Prescription Period for Criminal Actions
The prescriptive period for criminal violations under Republic Act No. 7875 is determined by Article 90 of the Revised Penal Code according to the penalty provided by the special law. The penalties of fine up to ₱10,000.00 or imprisonment up to one (1) year fall within the category of correctional penalties. Consequently, the offense generally prescribes in ten (10) years.
When the same facts are charged as estafa, the prescriptive period follows the penalty corresponding to the amount misappropriated. Amounts that trigger afflictive penalties result in a fifteen- or twenty-year prescriptive period. The period for crimes is interrupted by the filing of a complaint or information before the proper court or by other proceedings that bring the offender to the bar of justice.
Additional Legal and Practical Considerations
Employers must keep accurate records of employee data, compensation, deductions, and remittances. In the absence of adequate records, PhilHealth may base assessments on the best available evidence, including reports from the Bureau of Internal Revenue or other reliable sources. Record retention should therefore extend at least to the full ten-year prescriptive horizon for civil collection.
From time to time, PhilHealth has implemented amnesty or condonation programs that waive or reduce surcharges and penalties upon settlement of the principal obligation within a defined window. Such programs are announced officially and are discretionary; they do not alter the underlying prescriptive rules but provide temporary relief from accumulated charges.
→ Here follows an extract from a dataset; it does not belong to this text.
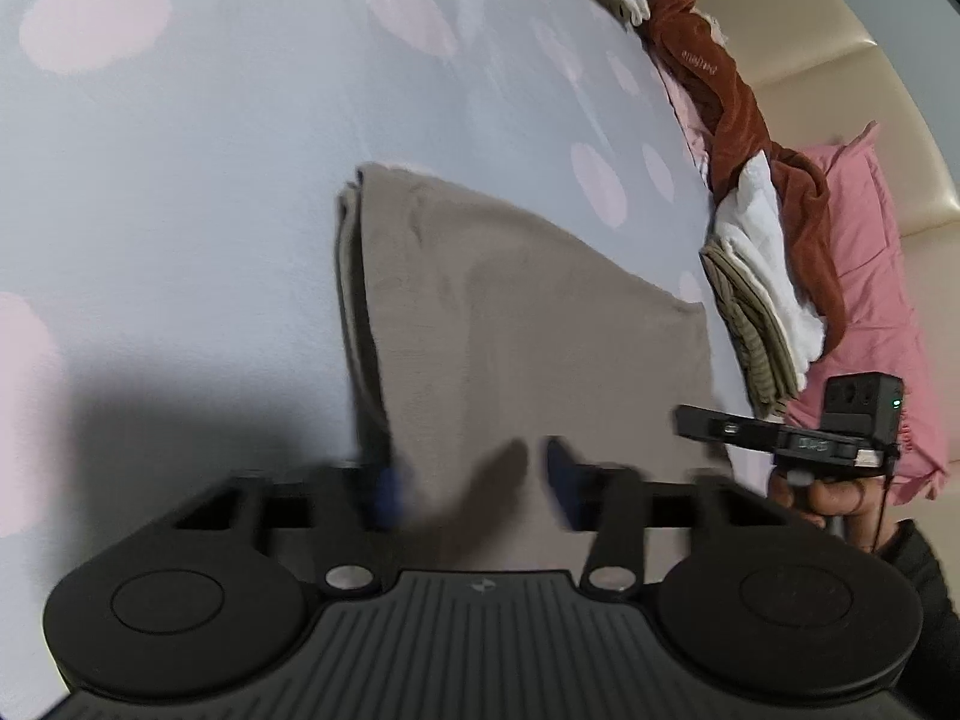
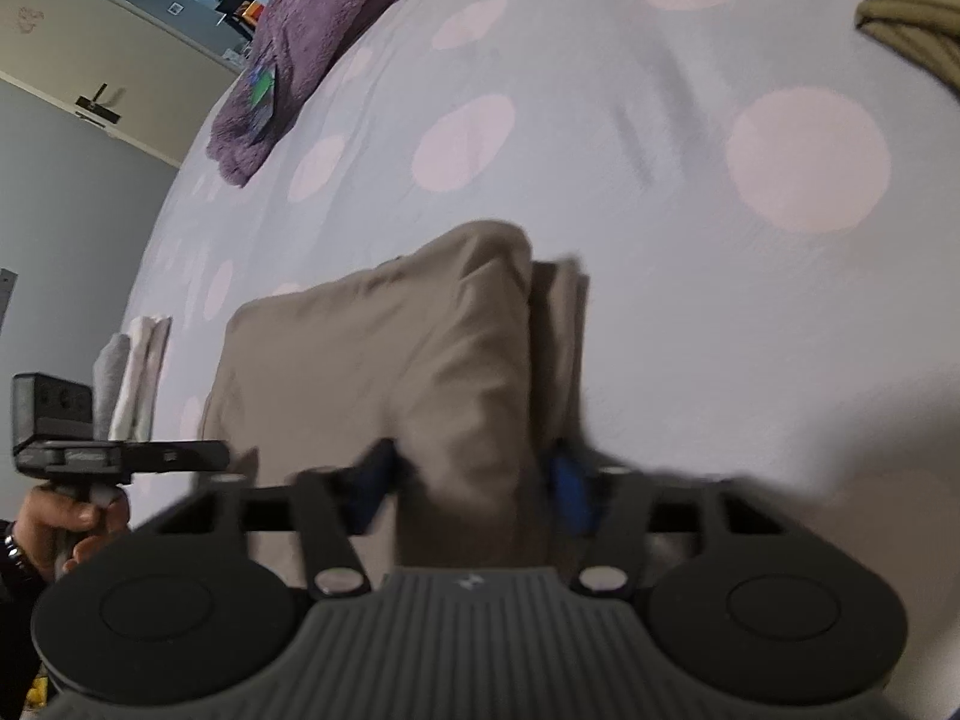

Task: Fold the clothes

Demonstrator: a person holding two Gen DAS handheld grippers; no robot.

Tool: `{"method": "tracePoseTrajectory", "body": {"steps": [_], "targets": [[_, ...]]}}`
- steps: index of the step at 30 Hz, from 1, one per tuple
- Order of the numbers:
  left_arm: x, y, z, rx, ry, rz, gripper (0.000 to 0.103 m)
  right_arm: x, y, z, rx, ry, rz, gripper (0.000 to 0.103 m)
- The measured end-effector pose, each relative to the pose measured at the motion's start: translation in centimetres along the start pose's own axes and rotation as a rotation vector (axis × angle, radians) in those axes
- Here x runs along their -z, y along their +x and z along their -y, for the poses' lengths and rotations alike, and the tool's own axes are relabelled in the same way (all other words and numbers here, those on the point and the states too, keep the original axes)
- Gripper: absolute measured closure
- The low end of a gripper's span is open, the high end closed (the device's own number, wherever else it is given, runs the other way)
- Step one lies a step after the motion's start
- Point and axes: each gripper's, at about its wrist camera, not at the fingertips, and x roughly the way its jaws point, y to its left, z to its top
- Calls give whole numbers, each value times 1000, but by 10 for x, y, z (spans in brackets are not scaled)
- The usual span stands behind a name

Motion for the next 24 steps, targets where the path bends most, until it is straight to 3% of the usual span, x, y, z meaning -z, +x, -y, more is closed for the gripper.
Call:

Delinquency does not extinguish an employee’s entitlement to PhilHealth benefits. The statutory design prioritizes protection of the covered member, with the collection burden shifted entirely to the employer. This feature reinforces the social insurance character of the program.
Summary of Key Periods
- Civil collection of contributions and surcharges: ten (10) years from due date (Civil Code, Art. 1144), subject to interruption by demand or acknowledgment.
- Criminal violations under Republic Act No. 7875: ten (10) years (correctional penalty).
- Estafa arising from non-remittance of deducted employee shares: ten (10), fifteen (15), or twenty (20) years depending on the penalty scale fixed by the amount involved.
These periods, liabilities, and enforcement mechanisms collectively define the legal exposure of employers who fall behind on PhilHealth obligations. Compliance through timely registration, accurate reporting, and prompt remittance remains the only reliable means of avoiding the cumulative effects of surcharges, administrative sanctions, civil judgments, and potential criminal prosecution.